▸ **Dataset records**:
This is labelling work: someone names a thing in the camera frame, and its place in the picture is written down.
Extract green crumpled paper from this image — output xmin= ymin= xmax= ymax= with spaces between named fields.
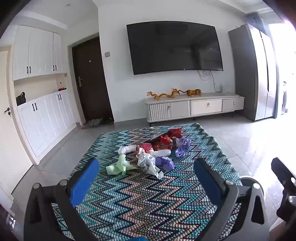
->
xmin=106 ymin=154 xmax=137 ymax=176

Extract purple crumpled paper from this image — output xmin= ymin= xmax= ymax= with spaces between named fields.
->
xmin=175 ymin=137 xmax=191 ymax=158
xmin=155 ymin=156 xmax=175 ymax=171

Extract dark brown entrance door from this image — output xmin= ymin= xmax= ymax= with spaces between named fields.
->
xmin=72 ymin=37 xmax=114 ymax=124

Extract white crumpled paper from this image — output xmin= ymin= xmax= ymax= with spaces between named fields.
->
xmin=118 ymin=145 xmax=139 ymax=155

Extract white washing machine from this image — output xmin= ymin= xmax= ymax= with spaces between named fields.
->
xmin=280 ymin=80 xmax=289 ymax=115

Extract grey curtain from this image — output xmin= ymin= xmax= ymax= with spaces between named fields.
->
xmin=245 ymin=13 xmax=263 ymax=30

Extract white printed plastic bag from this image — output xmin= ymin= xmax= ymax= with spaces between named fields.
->
xmin=136 ymin=148 xmax=165 ymax=179

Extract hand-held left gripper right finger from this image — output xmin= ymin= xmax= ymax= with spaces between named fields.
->
xmin=193 ymin=158 xmax=270 ymax=241

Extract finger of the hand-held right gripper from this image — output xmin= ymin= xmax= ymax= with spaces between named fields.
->
xmin=271 ymin=158 xmax=296 ymax=220

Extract white interior door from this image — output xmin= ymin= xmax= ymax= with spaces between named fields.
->
xmin=0 ymin=45 xmax=34 ymax=209

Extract white wall cabinet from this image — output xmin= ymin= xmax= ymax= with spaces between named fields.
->
xmin=13 ymin=25 xmax=77 ymax=165

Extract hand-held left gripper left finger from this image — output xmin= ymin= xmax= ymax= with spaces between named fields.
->
xmin=23 ymin=158 xmax=101 ymax=241

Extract white tube wrapper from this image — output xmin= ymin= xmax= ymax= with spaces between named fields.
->
xmin=150 ymin=149 xmax=171 ymax=158

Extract grey refrigerator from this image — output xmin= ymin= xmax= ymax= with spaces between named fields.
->
xmin=228 ymin=24 xmax=278 ymax=121

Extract television cable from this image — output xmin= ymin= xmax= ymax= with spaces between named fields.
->
xmin=197 ymin=70 xmax=223 ymax=92

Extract golden tiger figurine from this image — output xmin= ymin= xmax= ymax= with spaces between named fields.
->
xmin=184 ymin=89 xmax=202 ymax=97

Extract shoes by door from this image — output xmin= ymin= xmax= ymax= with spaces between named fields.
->
xmin=81 ymin=119 xmax=115 ymax=130

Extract black wall television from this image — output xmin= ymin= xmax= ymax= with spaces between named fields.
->
xmin=126 ymin=22 xmax=224 ymax=75

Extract red snack bag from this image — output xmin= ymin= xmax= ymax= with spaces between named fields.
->
xmin=153 ymin=136 xmax=174 ymax=151

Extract torn red bag silver inside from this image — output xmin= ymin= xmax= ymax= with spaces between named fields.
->
xmin=146 ymin=128 xmax=183 ymax=143

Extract zigzag patterned rug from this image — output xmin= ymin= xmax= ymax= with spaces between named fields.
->
xmin=50 ymin=123 xmax=243 ymax=241

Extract white television cabinet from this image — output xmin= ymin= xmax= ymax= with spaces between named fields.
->
xmin=144 ymin=92 xmax=245 ymax=127

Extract golden dragon figurine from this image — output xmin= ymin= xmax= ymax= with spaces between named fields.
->
xmin=147 ymin=88 xmax=183 ymax=99

▸ **Problem to solve**:
Given the data above, transcribe exactly the lines from the one containing "Extract hand-held left gripper right" down to the one containing "Extract hand-held left gripper left", and no others.

▸ **Solved problem**:
Extract hand-held left gripper right finger from this image — output xmin= ymin= xmax= ymax= with spaces between named fields.
->
xmin=193 ymin=158 xmax=270 ymax=241

Extract finger of the hand-held right gripper from this image — output xmin= ymin= xmax= ymax= with spaces between named fields.
->
xmin=271 ymin=158 xmax=296 ymax=220

Extract white interior door from this image — output xmin= ymin= xmax= ymax= with spaces between named fields.
->
xmin=0 ymin=45 xmax=34 ymax=209

Extract white wall cabinet from this image — output xmin= ymin= xmax= ymax= with spaces between named fields.
->
xmin=13 ymin=25 xmax=77 ymax=165

Extract hand-held left gripper left finger from this image — output xmin= ymin= xmax= ymax= with spaces between named fields.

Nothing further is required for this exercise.